Gorman’s phone rang. He lifted it and said wearily, ‘News desk.’

‘Gorman?’

‘Speaking.’ Then, ‘Neil?’

‘The same. Look, I’m in a hurry, I...’

‘Hold it, hold it! Where in God’s name have you been, Neil? Tait’s been looking for you for the last two days, ever since Slater’s girl went missing.’

‘You know about that?’ Bannerman was surprised.

‘Yes, they told Tait. But he won’t use anything on it. He’s been going spare, and I have been getting the heavy end of the stick, I can tell you. Where have you been?’

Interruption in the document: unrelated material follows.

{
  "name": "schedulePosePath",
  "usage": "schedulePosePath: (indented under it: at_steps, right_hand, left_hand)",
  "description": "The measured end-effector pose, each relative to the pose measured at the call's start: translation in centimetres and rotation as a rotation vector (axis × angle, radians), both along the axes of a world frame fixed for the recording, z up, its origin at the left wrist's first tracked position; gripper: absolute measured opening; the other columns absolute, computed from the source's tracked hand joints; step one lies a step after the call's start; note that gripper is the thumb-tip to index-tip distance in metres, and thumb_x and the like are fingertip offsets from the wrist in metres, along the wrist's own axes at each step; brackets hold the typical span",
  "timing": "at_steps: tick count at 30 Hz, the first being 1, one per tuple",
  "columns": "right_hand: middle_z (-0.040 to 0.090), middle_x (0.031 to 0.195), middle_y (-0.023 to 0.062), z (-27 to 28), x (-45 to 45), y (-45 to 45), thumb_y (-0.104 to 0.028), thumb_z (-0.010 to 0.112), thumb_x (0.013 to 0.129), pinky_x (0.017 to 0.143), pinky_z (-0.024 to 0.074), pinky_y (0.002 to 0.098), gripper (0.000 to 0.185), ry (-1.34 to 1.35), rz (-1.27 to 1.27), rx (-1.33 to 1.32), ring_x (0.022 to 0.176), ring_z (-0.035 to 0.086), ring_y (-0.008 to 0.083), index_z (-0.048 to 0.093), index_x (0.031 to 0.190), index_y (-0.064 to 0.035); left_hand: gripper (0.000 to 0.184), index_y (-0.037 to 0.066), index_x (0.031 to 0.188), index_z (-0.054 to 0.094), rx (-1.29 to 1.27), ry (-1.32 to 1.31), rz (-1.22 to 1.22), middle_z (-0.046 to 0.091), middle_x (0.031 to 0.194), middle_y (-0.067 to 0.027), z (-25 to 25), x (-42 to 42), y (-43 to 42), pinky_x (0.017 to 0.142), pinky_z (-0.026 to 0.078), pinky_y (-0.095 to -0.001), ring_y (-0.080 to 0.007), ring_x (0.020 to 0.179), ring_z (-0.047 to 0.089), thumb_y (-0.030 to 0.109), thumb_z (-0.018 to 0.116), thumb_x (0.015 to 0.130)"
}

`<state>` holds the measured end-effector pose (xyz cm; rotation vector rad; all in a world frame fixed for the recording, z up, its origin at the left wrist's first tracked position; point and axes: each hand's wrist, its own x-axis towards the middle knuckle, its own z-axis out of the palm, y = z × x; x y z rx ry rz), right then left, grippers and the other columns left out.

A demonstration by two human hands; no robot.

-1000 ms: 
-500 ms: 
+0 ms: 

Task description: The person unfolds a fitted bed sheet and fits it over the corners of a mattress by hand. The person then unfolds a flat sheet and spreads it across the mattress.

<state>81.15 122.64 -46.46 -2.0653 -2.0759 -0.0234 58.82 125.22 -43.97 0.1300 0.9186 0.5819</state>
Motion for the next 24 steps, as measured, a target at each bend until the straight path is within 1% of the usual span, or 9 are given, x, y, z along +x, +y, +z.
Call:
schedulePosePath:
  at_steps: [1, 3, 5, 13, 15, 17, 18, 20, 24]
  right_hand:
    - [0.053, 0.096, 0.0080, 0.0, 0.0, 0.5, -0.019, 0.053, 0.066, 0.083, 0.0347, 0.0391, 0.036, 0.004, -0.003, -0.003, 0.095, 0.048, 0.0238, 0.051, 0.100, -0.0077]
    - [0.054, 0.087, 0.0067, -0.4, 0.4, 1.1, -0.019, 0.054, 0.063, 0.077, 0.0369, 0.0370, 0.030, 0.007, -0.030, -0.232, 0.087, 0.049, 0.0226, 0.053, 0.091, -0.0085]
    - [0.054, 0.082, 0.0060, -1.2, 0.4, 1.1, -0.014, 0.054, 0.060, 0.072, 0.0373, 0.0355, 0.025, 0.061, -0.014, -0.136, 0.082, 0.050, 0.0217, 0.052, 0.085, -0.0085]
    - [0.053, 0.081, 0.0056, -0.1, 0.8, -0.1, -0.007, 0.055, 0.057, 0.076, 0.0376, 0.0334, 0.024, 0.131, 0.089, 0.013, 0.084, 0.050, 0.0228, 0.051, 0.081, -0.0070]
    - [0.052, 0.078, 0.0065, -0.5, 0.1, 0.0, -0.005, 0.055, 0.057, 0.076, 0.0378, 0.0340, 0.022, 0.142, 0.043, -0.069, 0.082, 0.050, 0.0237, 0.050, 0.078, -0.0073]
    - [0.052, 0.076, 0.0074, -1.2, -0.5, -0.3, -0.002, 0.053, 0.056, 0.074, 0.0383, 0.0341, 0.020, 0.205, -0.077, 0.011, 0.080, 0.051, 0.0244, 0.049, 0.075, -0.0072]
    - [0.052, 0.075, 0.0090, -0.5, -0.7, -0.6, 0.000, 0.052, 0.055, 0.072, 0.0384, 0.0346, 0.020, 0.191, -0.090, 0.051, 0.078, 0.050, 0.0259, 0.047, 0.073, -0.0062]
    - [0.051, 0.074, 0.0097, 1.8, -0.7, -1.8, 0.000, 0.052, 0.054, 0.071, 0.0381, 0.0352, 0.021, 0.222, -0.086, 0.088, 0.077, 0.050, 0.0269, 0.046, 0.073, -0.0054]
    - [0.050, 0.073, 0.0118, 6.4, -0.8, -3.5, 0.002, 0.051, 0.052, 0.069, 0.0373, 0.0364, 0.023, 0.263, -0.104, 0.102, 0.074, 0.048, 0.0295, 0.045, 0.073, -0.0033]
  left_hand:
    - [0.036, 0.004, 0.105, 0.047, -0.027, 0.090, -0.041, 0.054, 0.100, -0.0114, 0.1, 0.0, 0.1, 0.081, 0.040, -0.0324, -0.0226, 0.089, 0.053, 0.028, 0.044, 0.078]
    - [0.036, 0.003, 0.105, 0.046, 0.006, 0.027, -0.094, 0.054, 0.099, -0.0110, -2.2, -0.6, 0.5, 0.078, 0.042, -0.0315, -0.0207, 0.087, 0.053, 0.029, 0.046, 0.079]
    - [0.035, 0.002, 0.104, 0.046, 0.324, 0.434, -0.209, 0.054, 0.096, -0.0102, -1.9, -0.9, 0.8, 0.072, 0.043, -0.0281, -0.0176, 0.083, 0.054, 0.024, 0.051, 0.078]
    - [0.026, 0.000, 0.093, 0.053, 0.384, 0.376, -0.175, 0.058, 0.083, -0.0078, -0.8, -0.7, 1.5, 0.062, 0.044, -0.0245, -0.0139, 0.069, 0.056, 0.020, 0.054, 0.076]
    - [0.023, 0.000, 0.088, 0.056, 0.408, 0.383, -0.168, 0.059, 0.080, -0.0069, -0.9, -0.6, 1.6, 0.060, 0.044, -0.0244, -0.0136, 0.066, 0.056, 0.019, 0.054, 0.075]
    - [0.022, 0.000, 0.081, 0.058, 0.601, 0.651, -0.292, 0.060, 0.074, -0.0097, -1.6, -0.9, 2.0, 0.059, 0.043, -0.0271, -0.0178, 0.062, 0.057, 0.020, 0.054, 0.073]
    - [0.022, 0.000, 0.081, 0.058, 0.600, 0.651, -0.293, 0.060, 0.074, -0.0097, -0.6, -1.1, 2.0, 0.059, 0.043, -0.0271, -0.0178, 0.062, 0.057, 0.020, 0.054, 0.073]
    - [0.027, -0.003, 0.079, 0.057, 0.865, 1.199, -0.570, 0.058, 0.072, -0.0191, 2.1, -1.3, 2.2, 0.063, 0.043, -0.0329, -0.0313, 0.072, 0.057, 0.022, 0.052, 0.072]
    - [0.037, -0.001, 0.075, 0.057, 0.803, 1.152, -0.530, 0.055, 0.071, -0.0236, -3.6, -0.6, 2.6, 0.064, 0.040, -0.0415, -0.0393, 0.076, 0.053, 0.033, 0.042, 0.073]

‘Busy. I don’t have time to go into it. I want a number from my contacts book.’

Gorman interrupted irritably. ‘Look, I think you’d better talk to Tait.’

‘No way. I’m through talking with Tait. I guess he didn’t tell you I was leaving the Post?’

The words dropped into Gorman’s confusion like lead weights. For a moment he could not think of anything to say, then blurted lamely, ‘You’re joking.’

‘No. There isn’t much room in my life for jokes these days. We had a little disagreement in Brussels, Tait and I. But I don’t suppose he would tell you about that either. When I’m through with this story I’m getting out. However, that is neither here nor there. I need that number. A guy called Hector Lewis. He’s got a small business in Geneva that does company searches among other things. I must get in touch with him tonight. The book’s in my desk.’

‘Hold on.’

Gorman made his way across the newsroom. In the last week he had found himself missing the familiar sight of the cantankerous Bannerman sitting at his desk chewing cigars and being thoroughly objectionable to all around him. It did not seem possible that he might not be back. He was good to have around. If you were a news editor, then he might make life pretty difficult for you, but there was a safe feeling knowing that he was there. Damn Tait with his brash bad manners and his tantrums and the knives that he kept sharpened for his staff. He was killing the Post as surely as if it were a ship he was steering onto the rocks in a cruel sea. You could not afford to lose people like Bannerman. He was not the first, neither would he be the last. When, Gorman wondered, would his turn come? Soon, he suspected.

He lifted Bannerman’s contacts book from its drawer and returned to the news desk. He picked up the phone. ‘I’ve got your number, Neil.’ He read it over, hesitated, then asked, ‘What will I tell Tait?’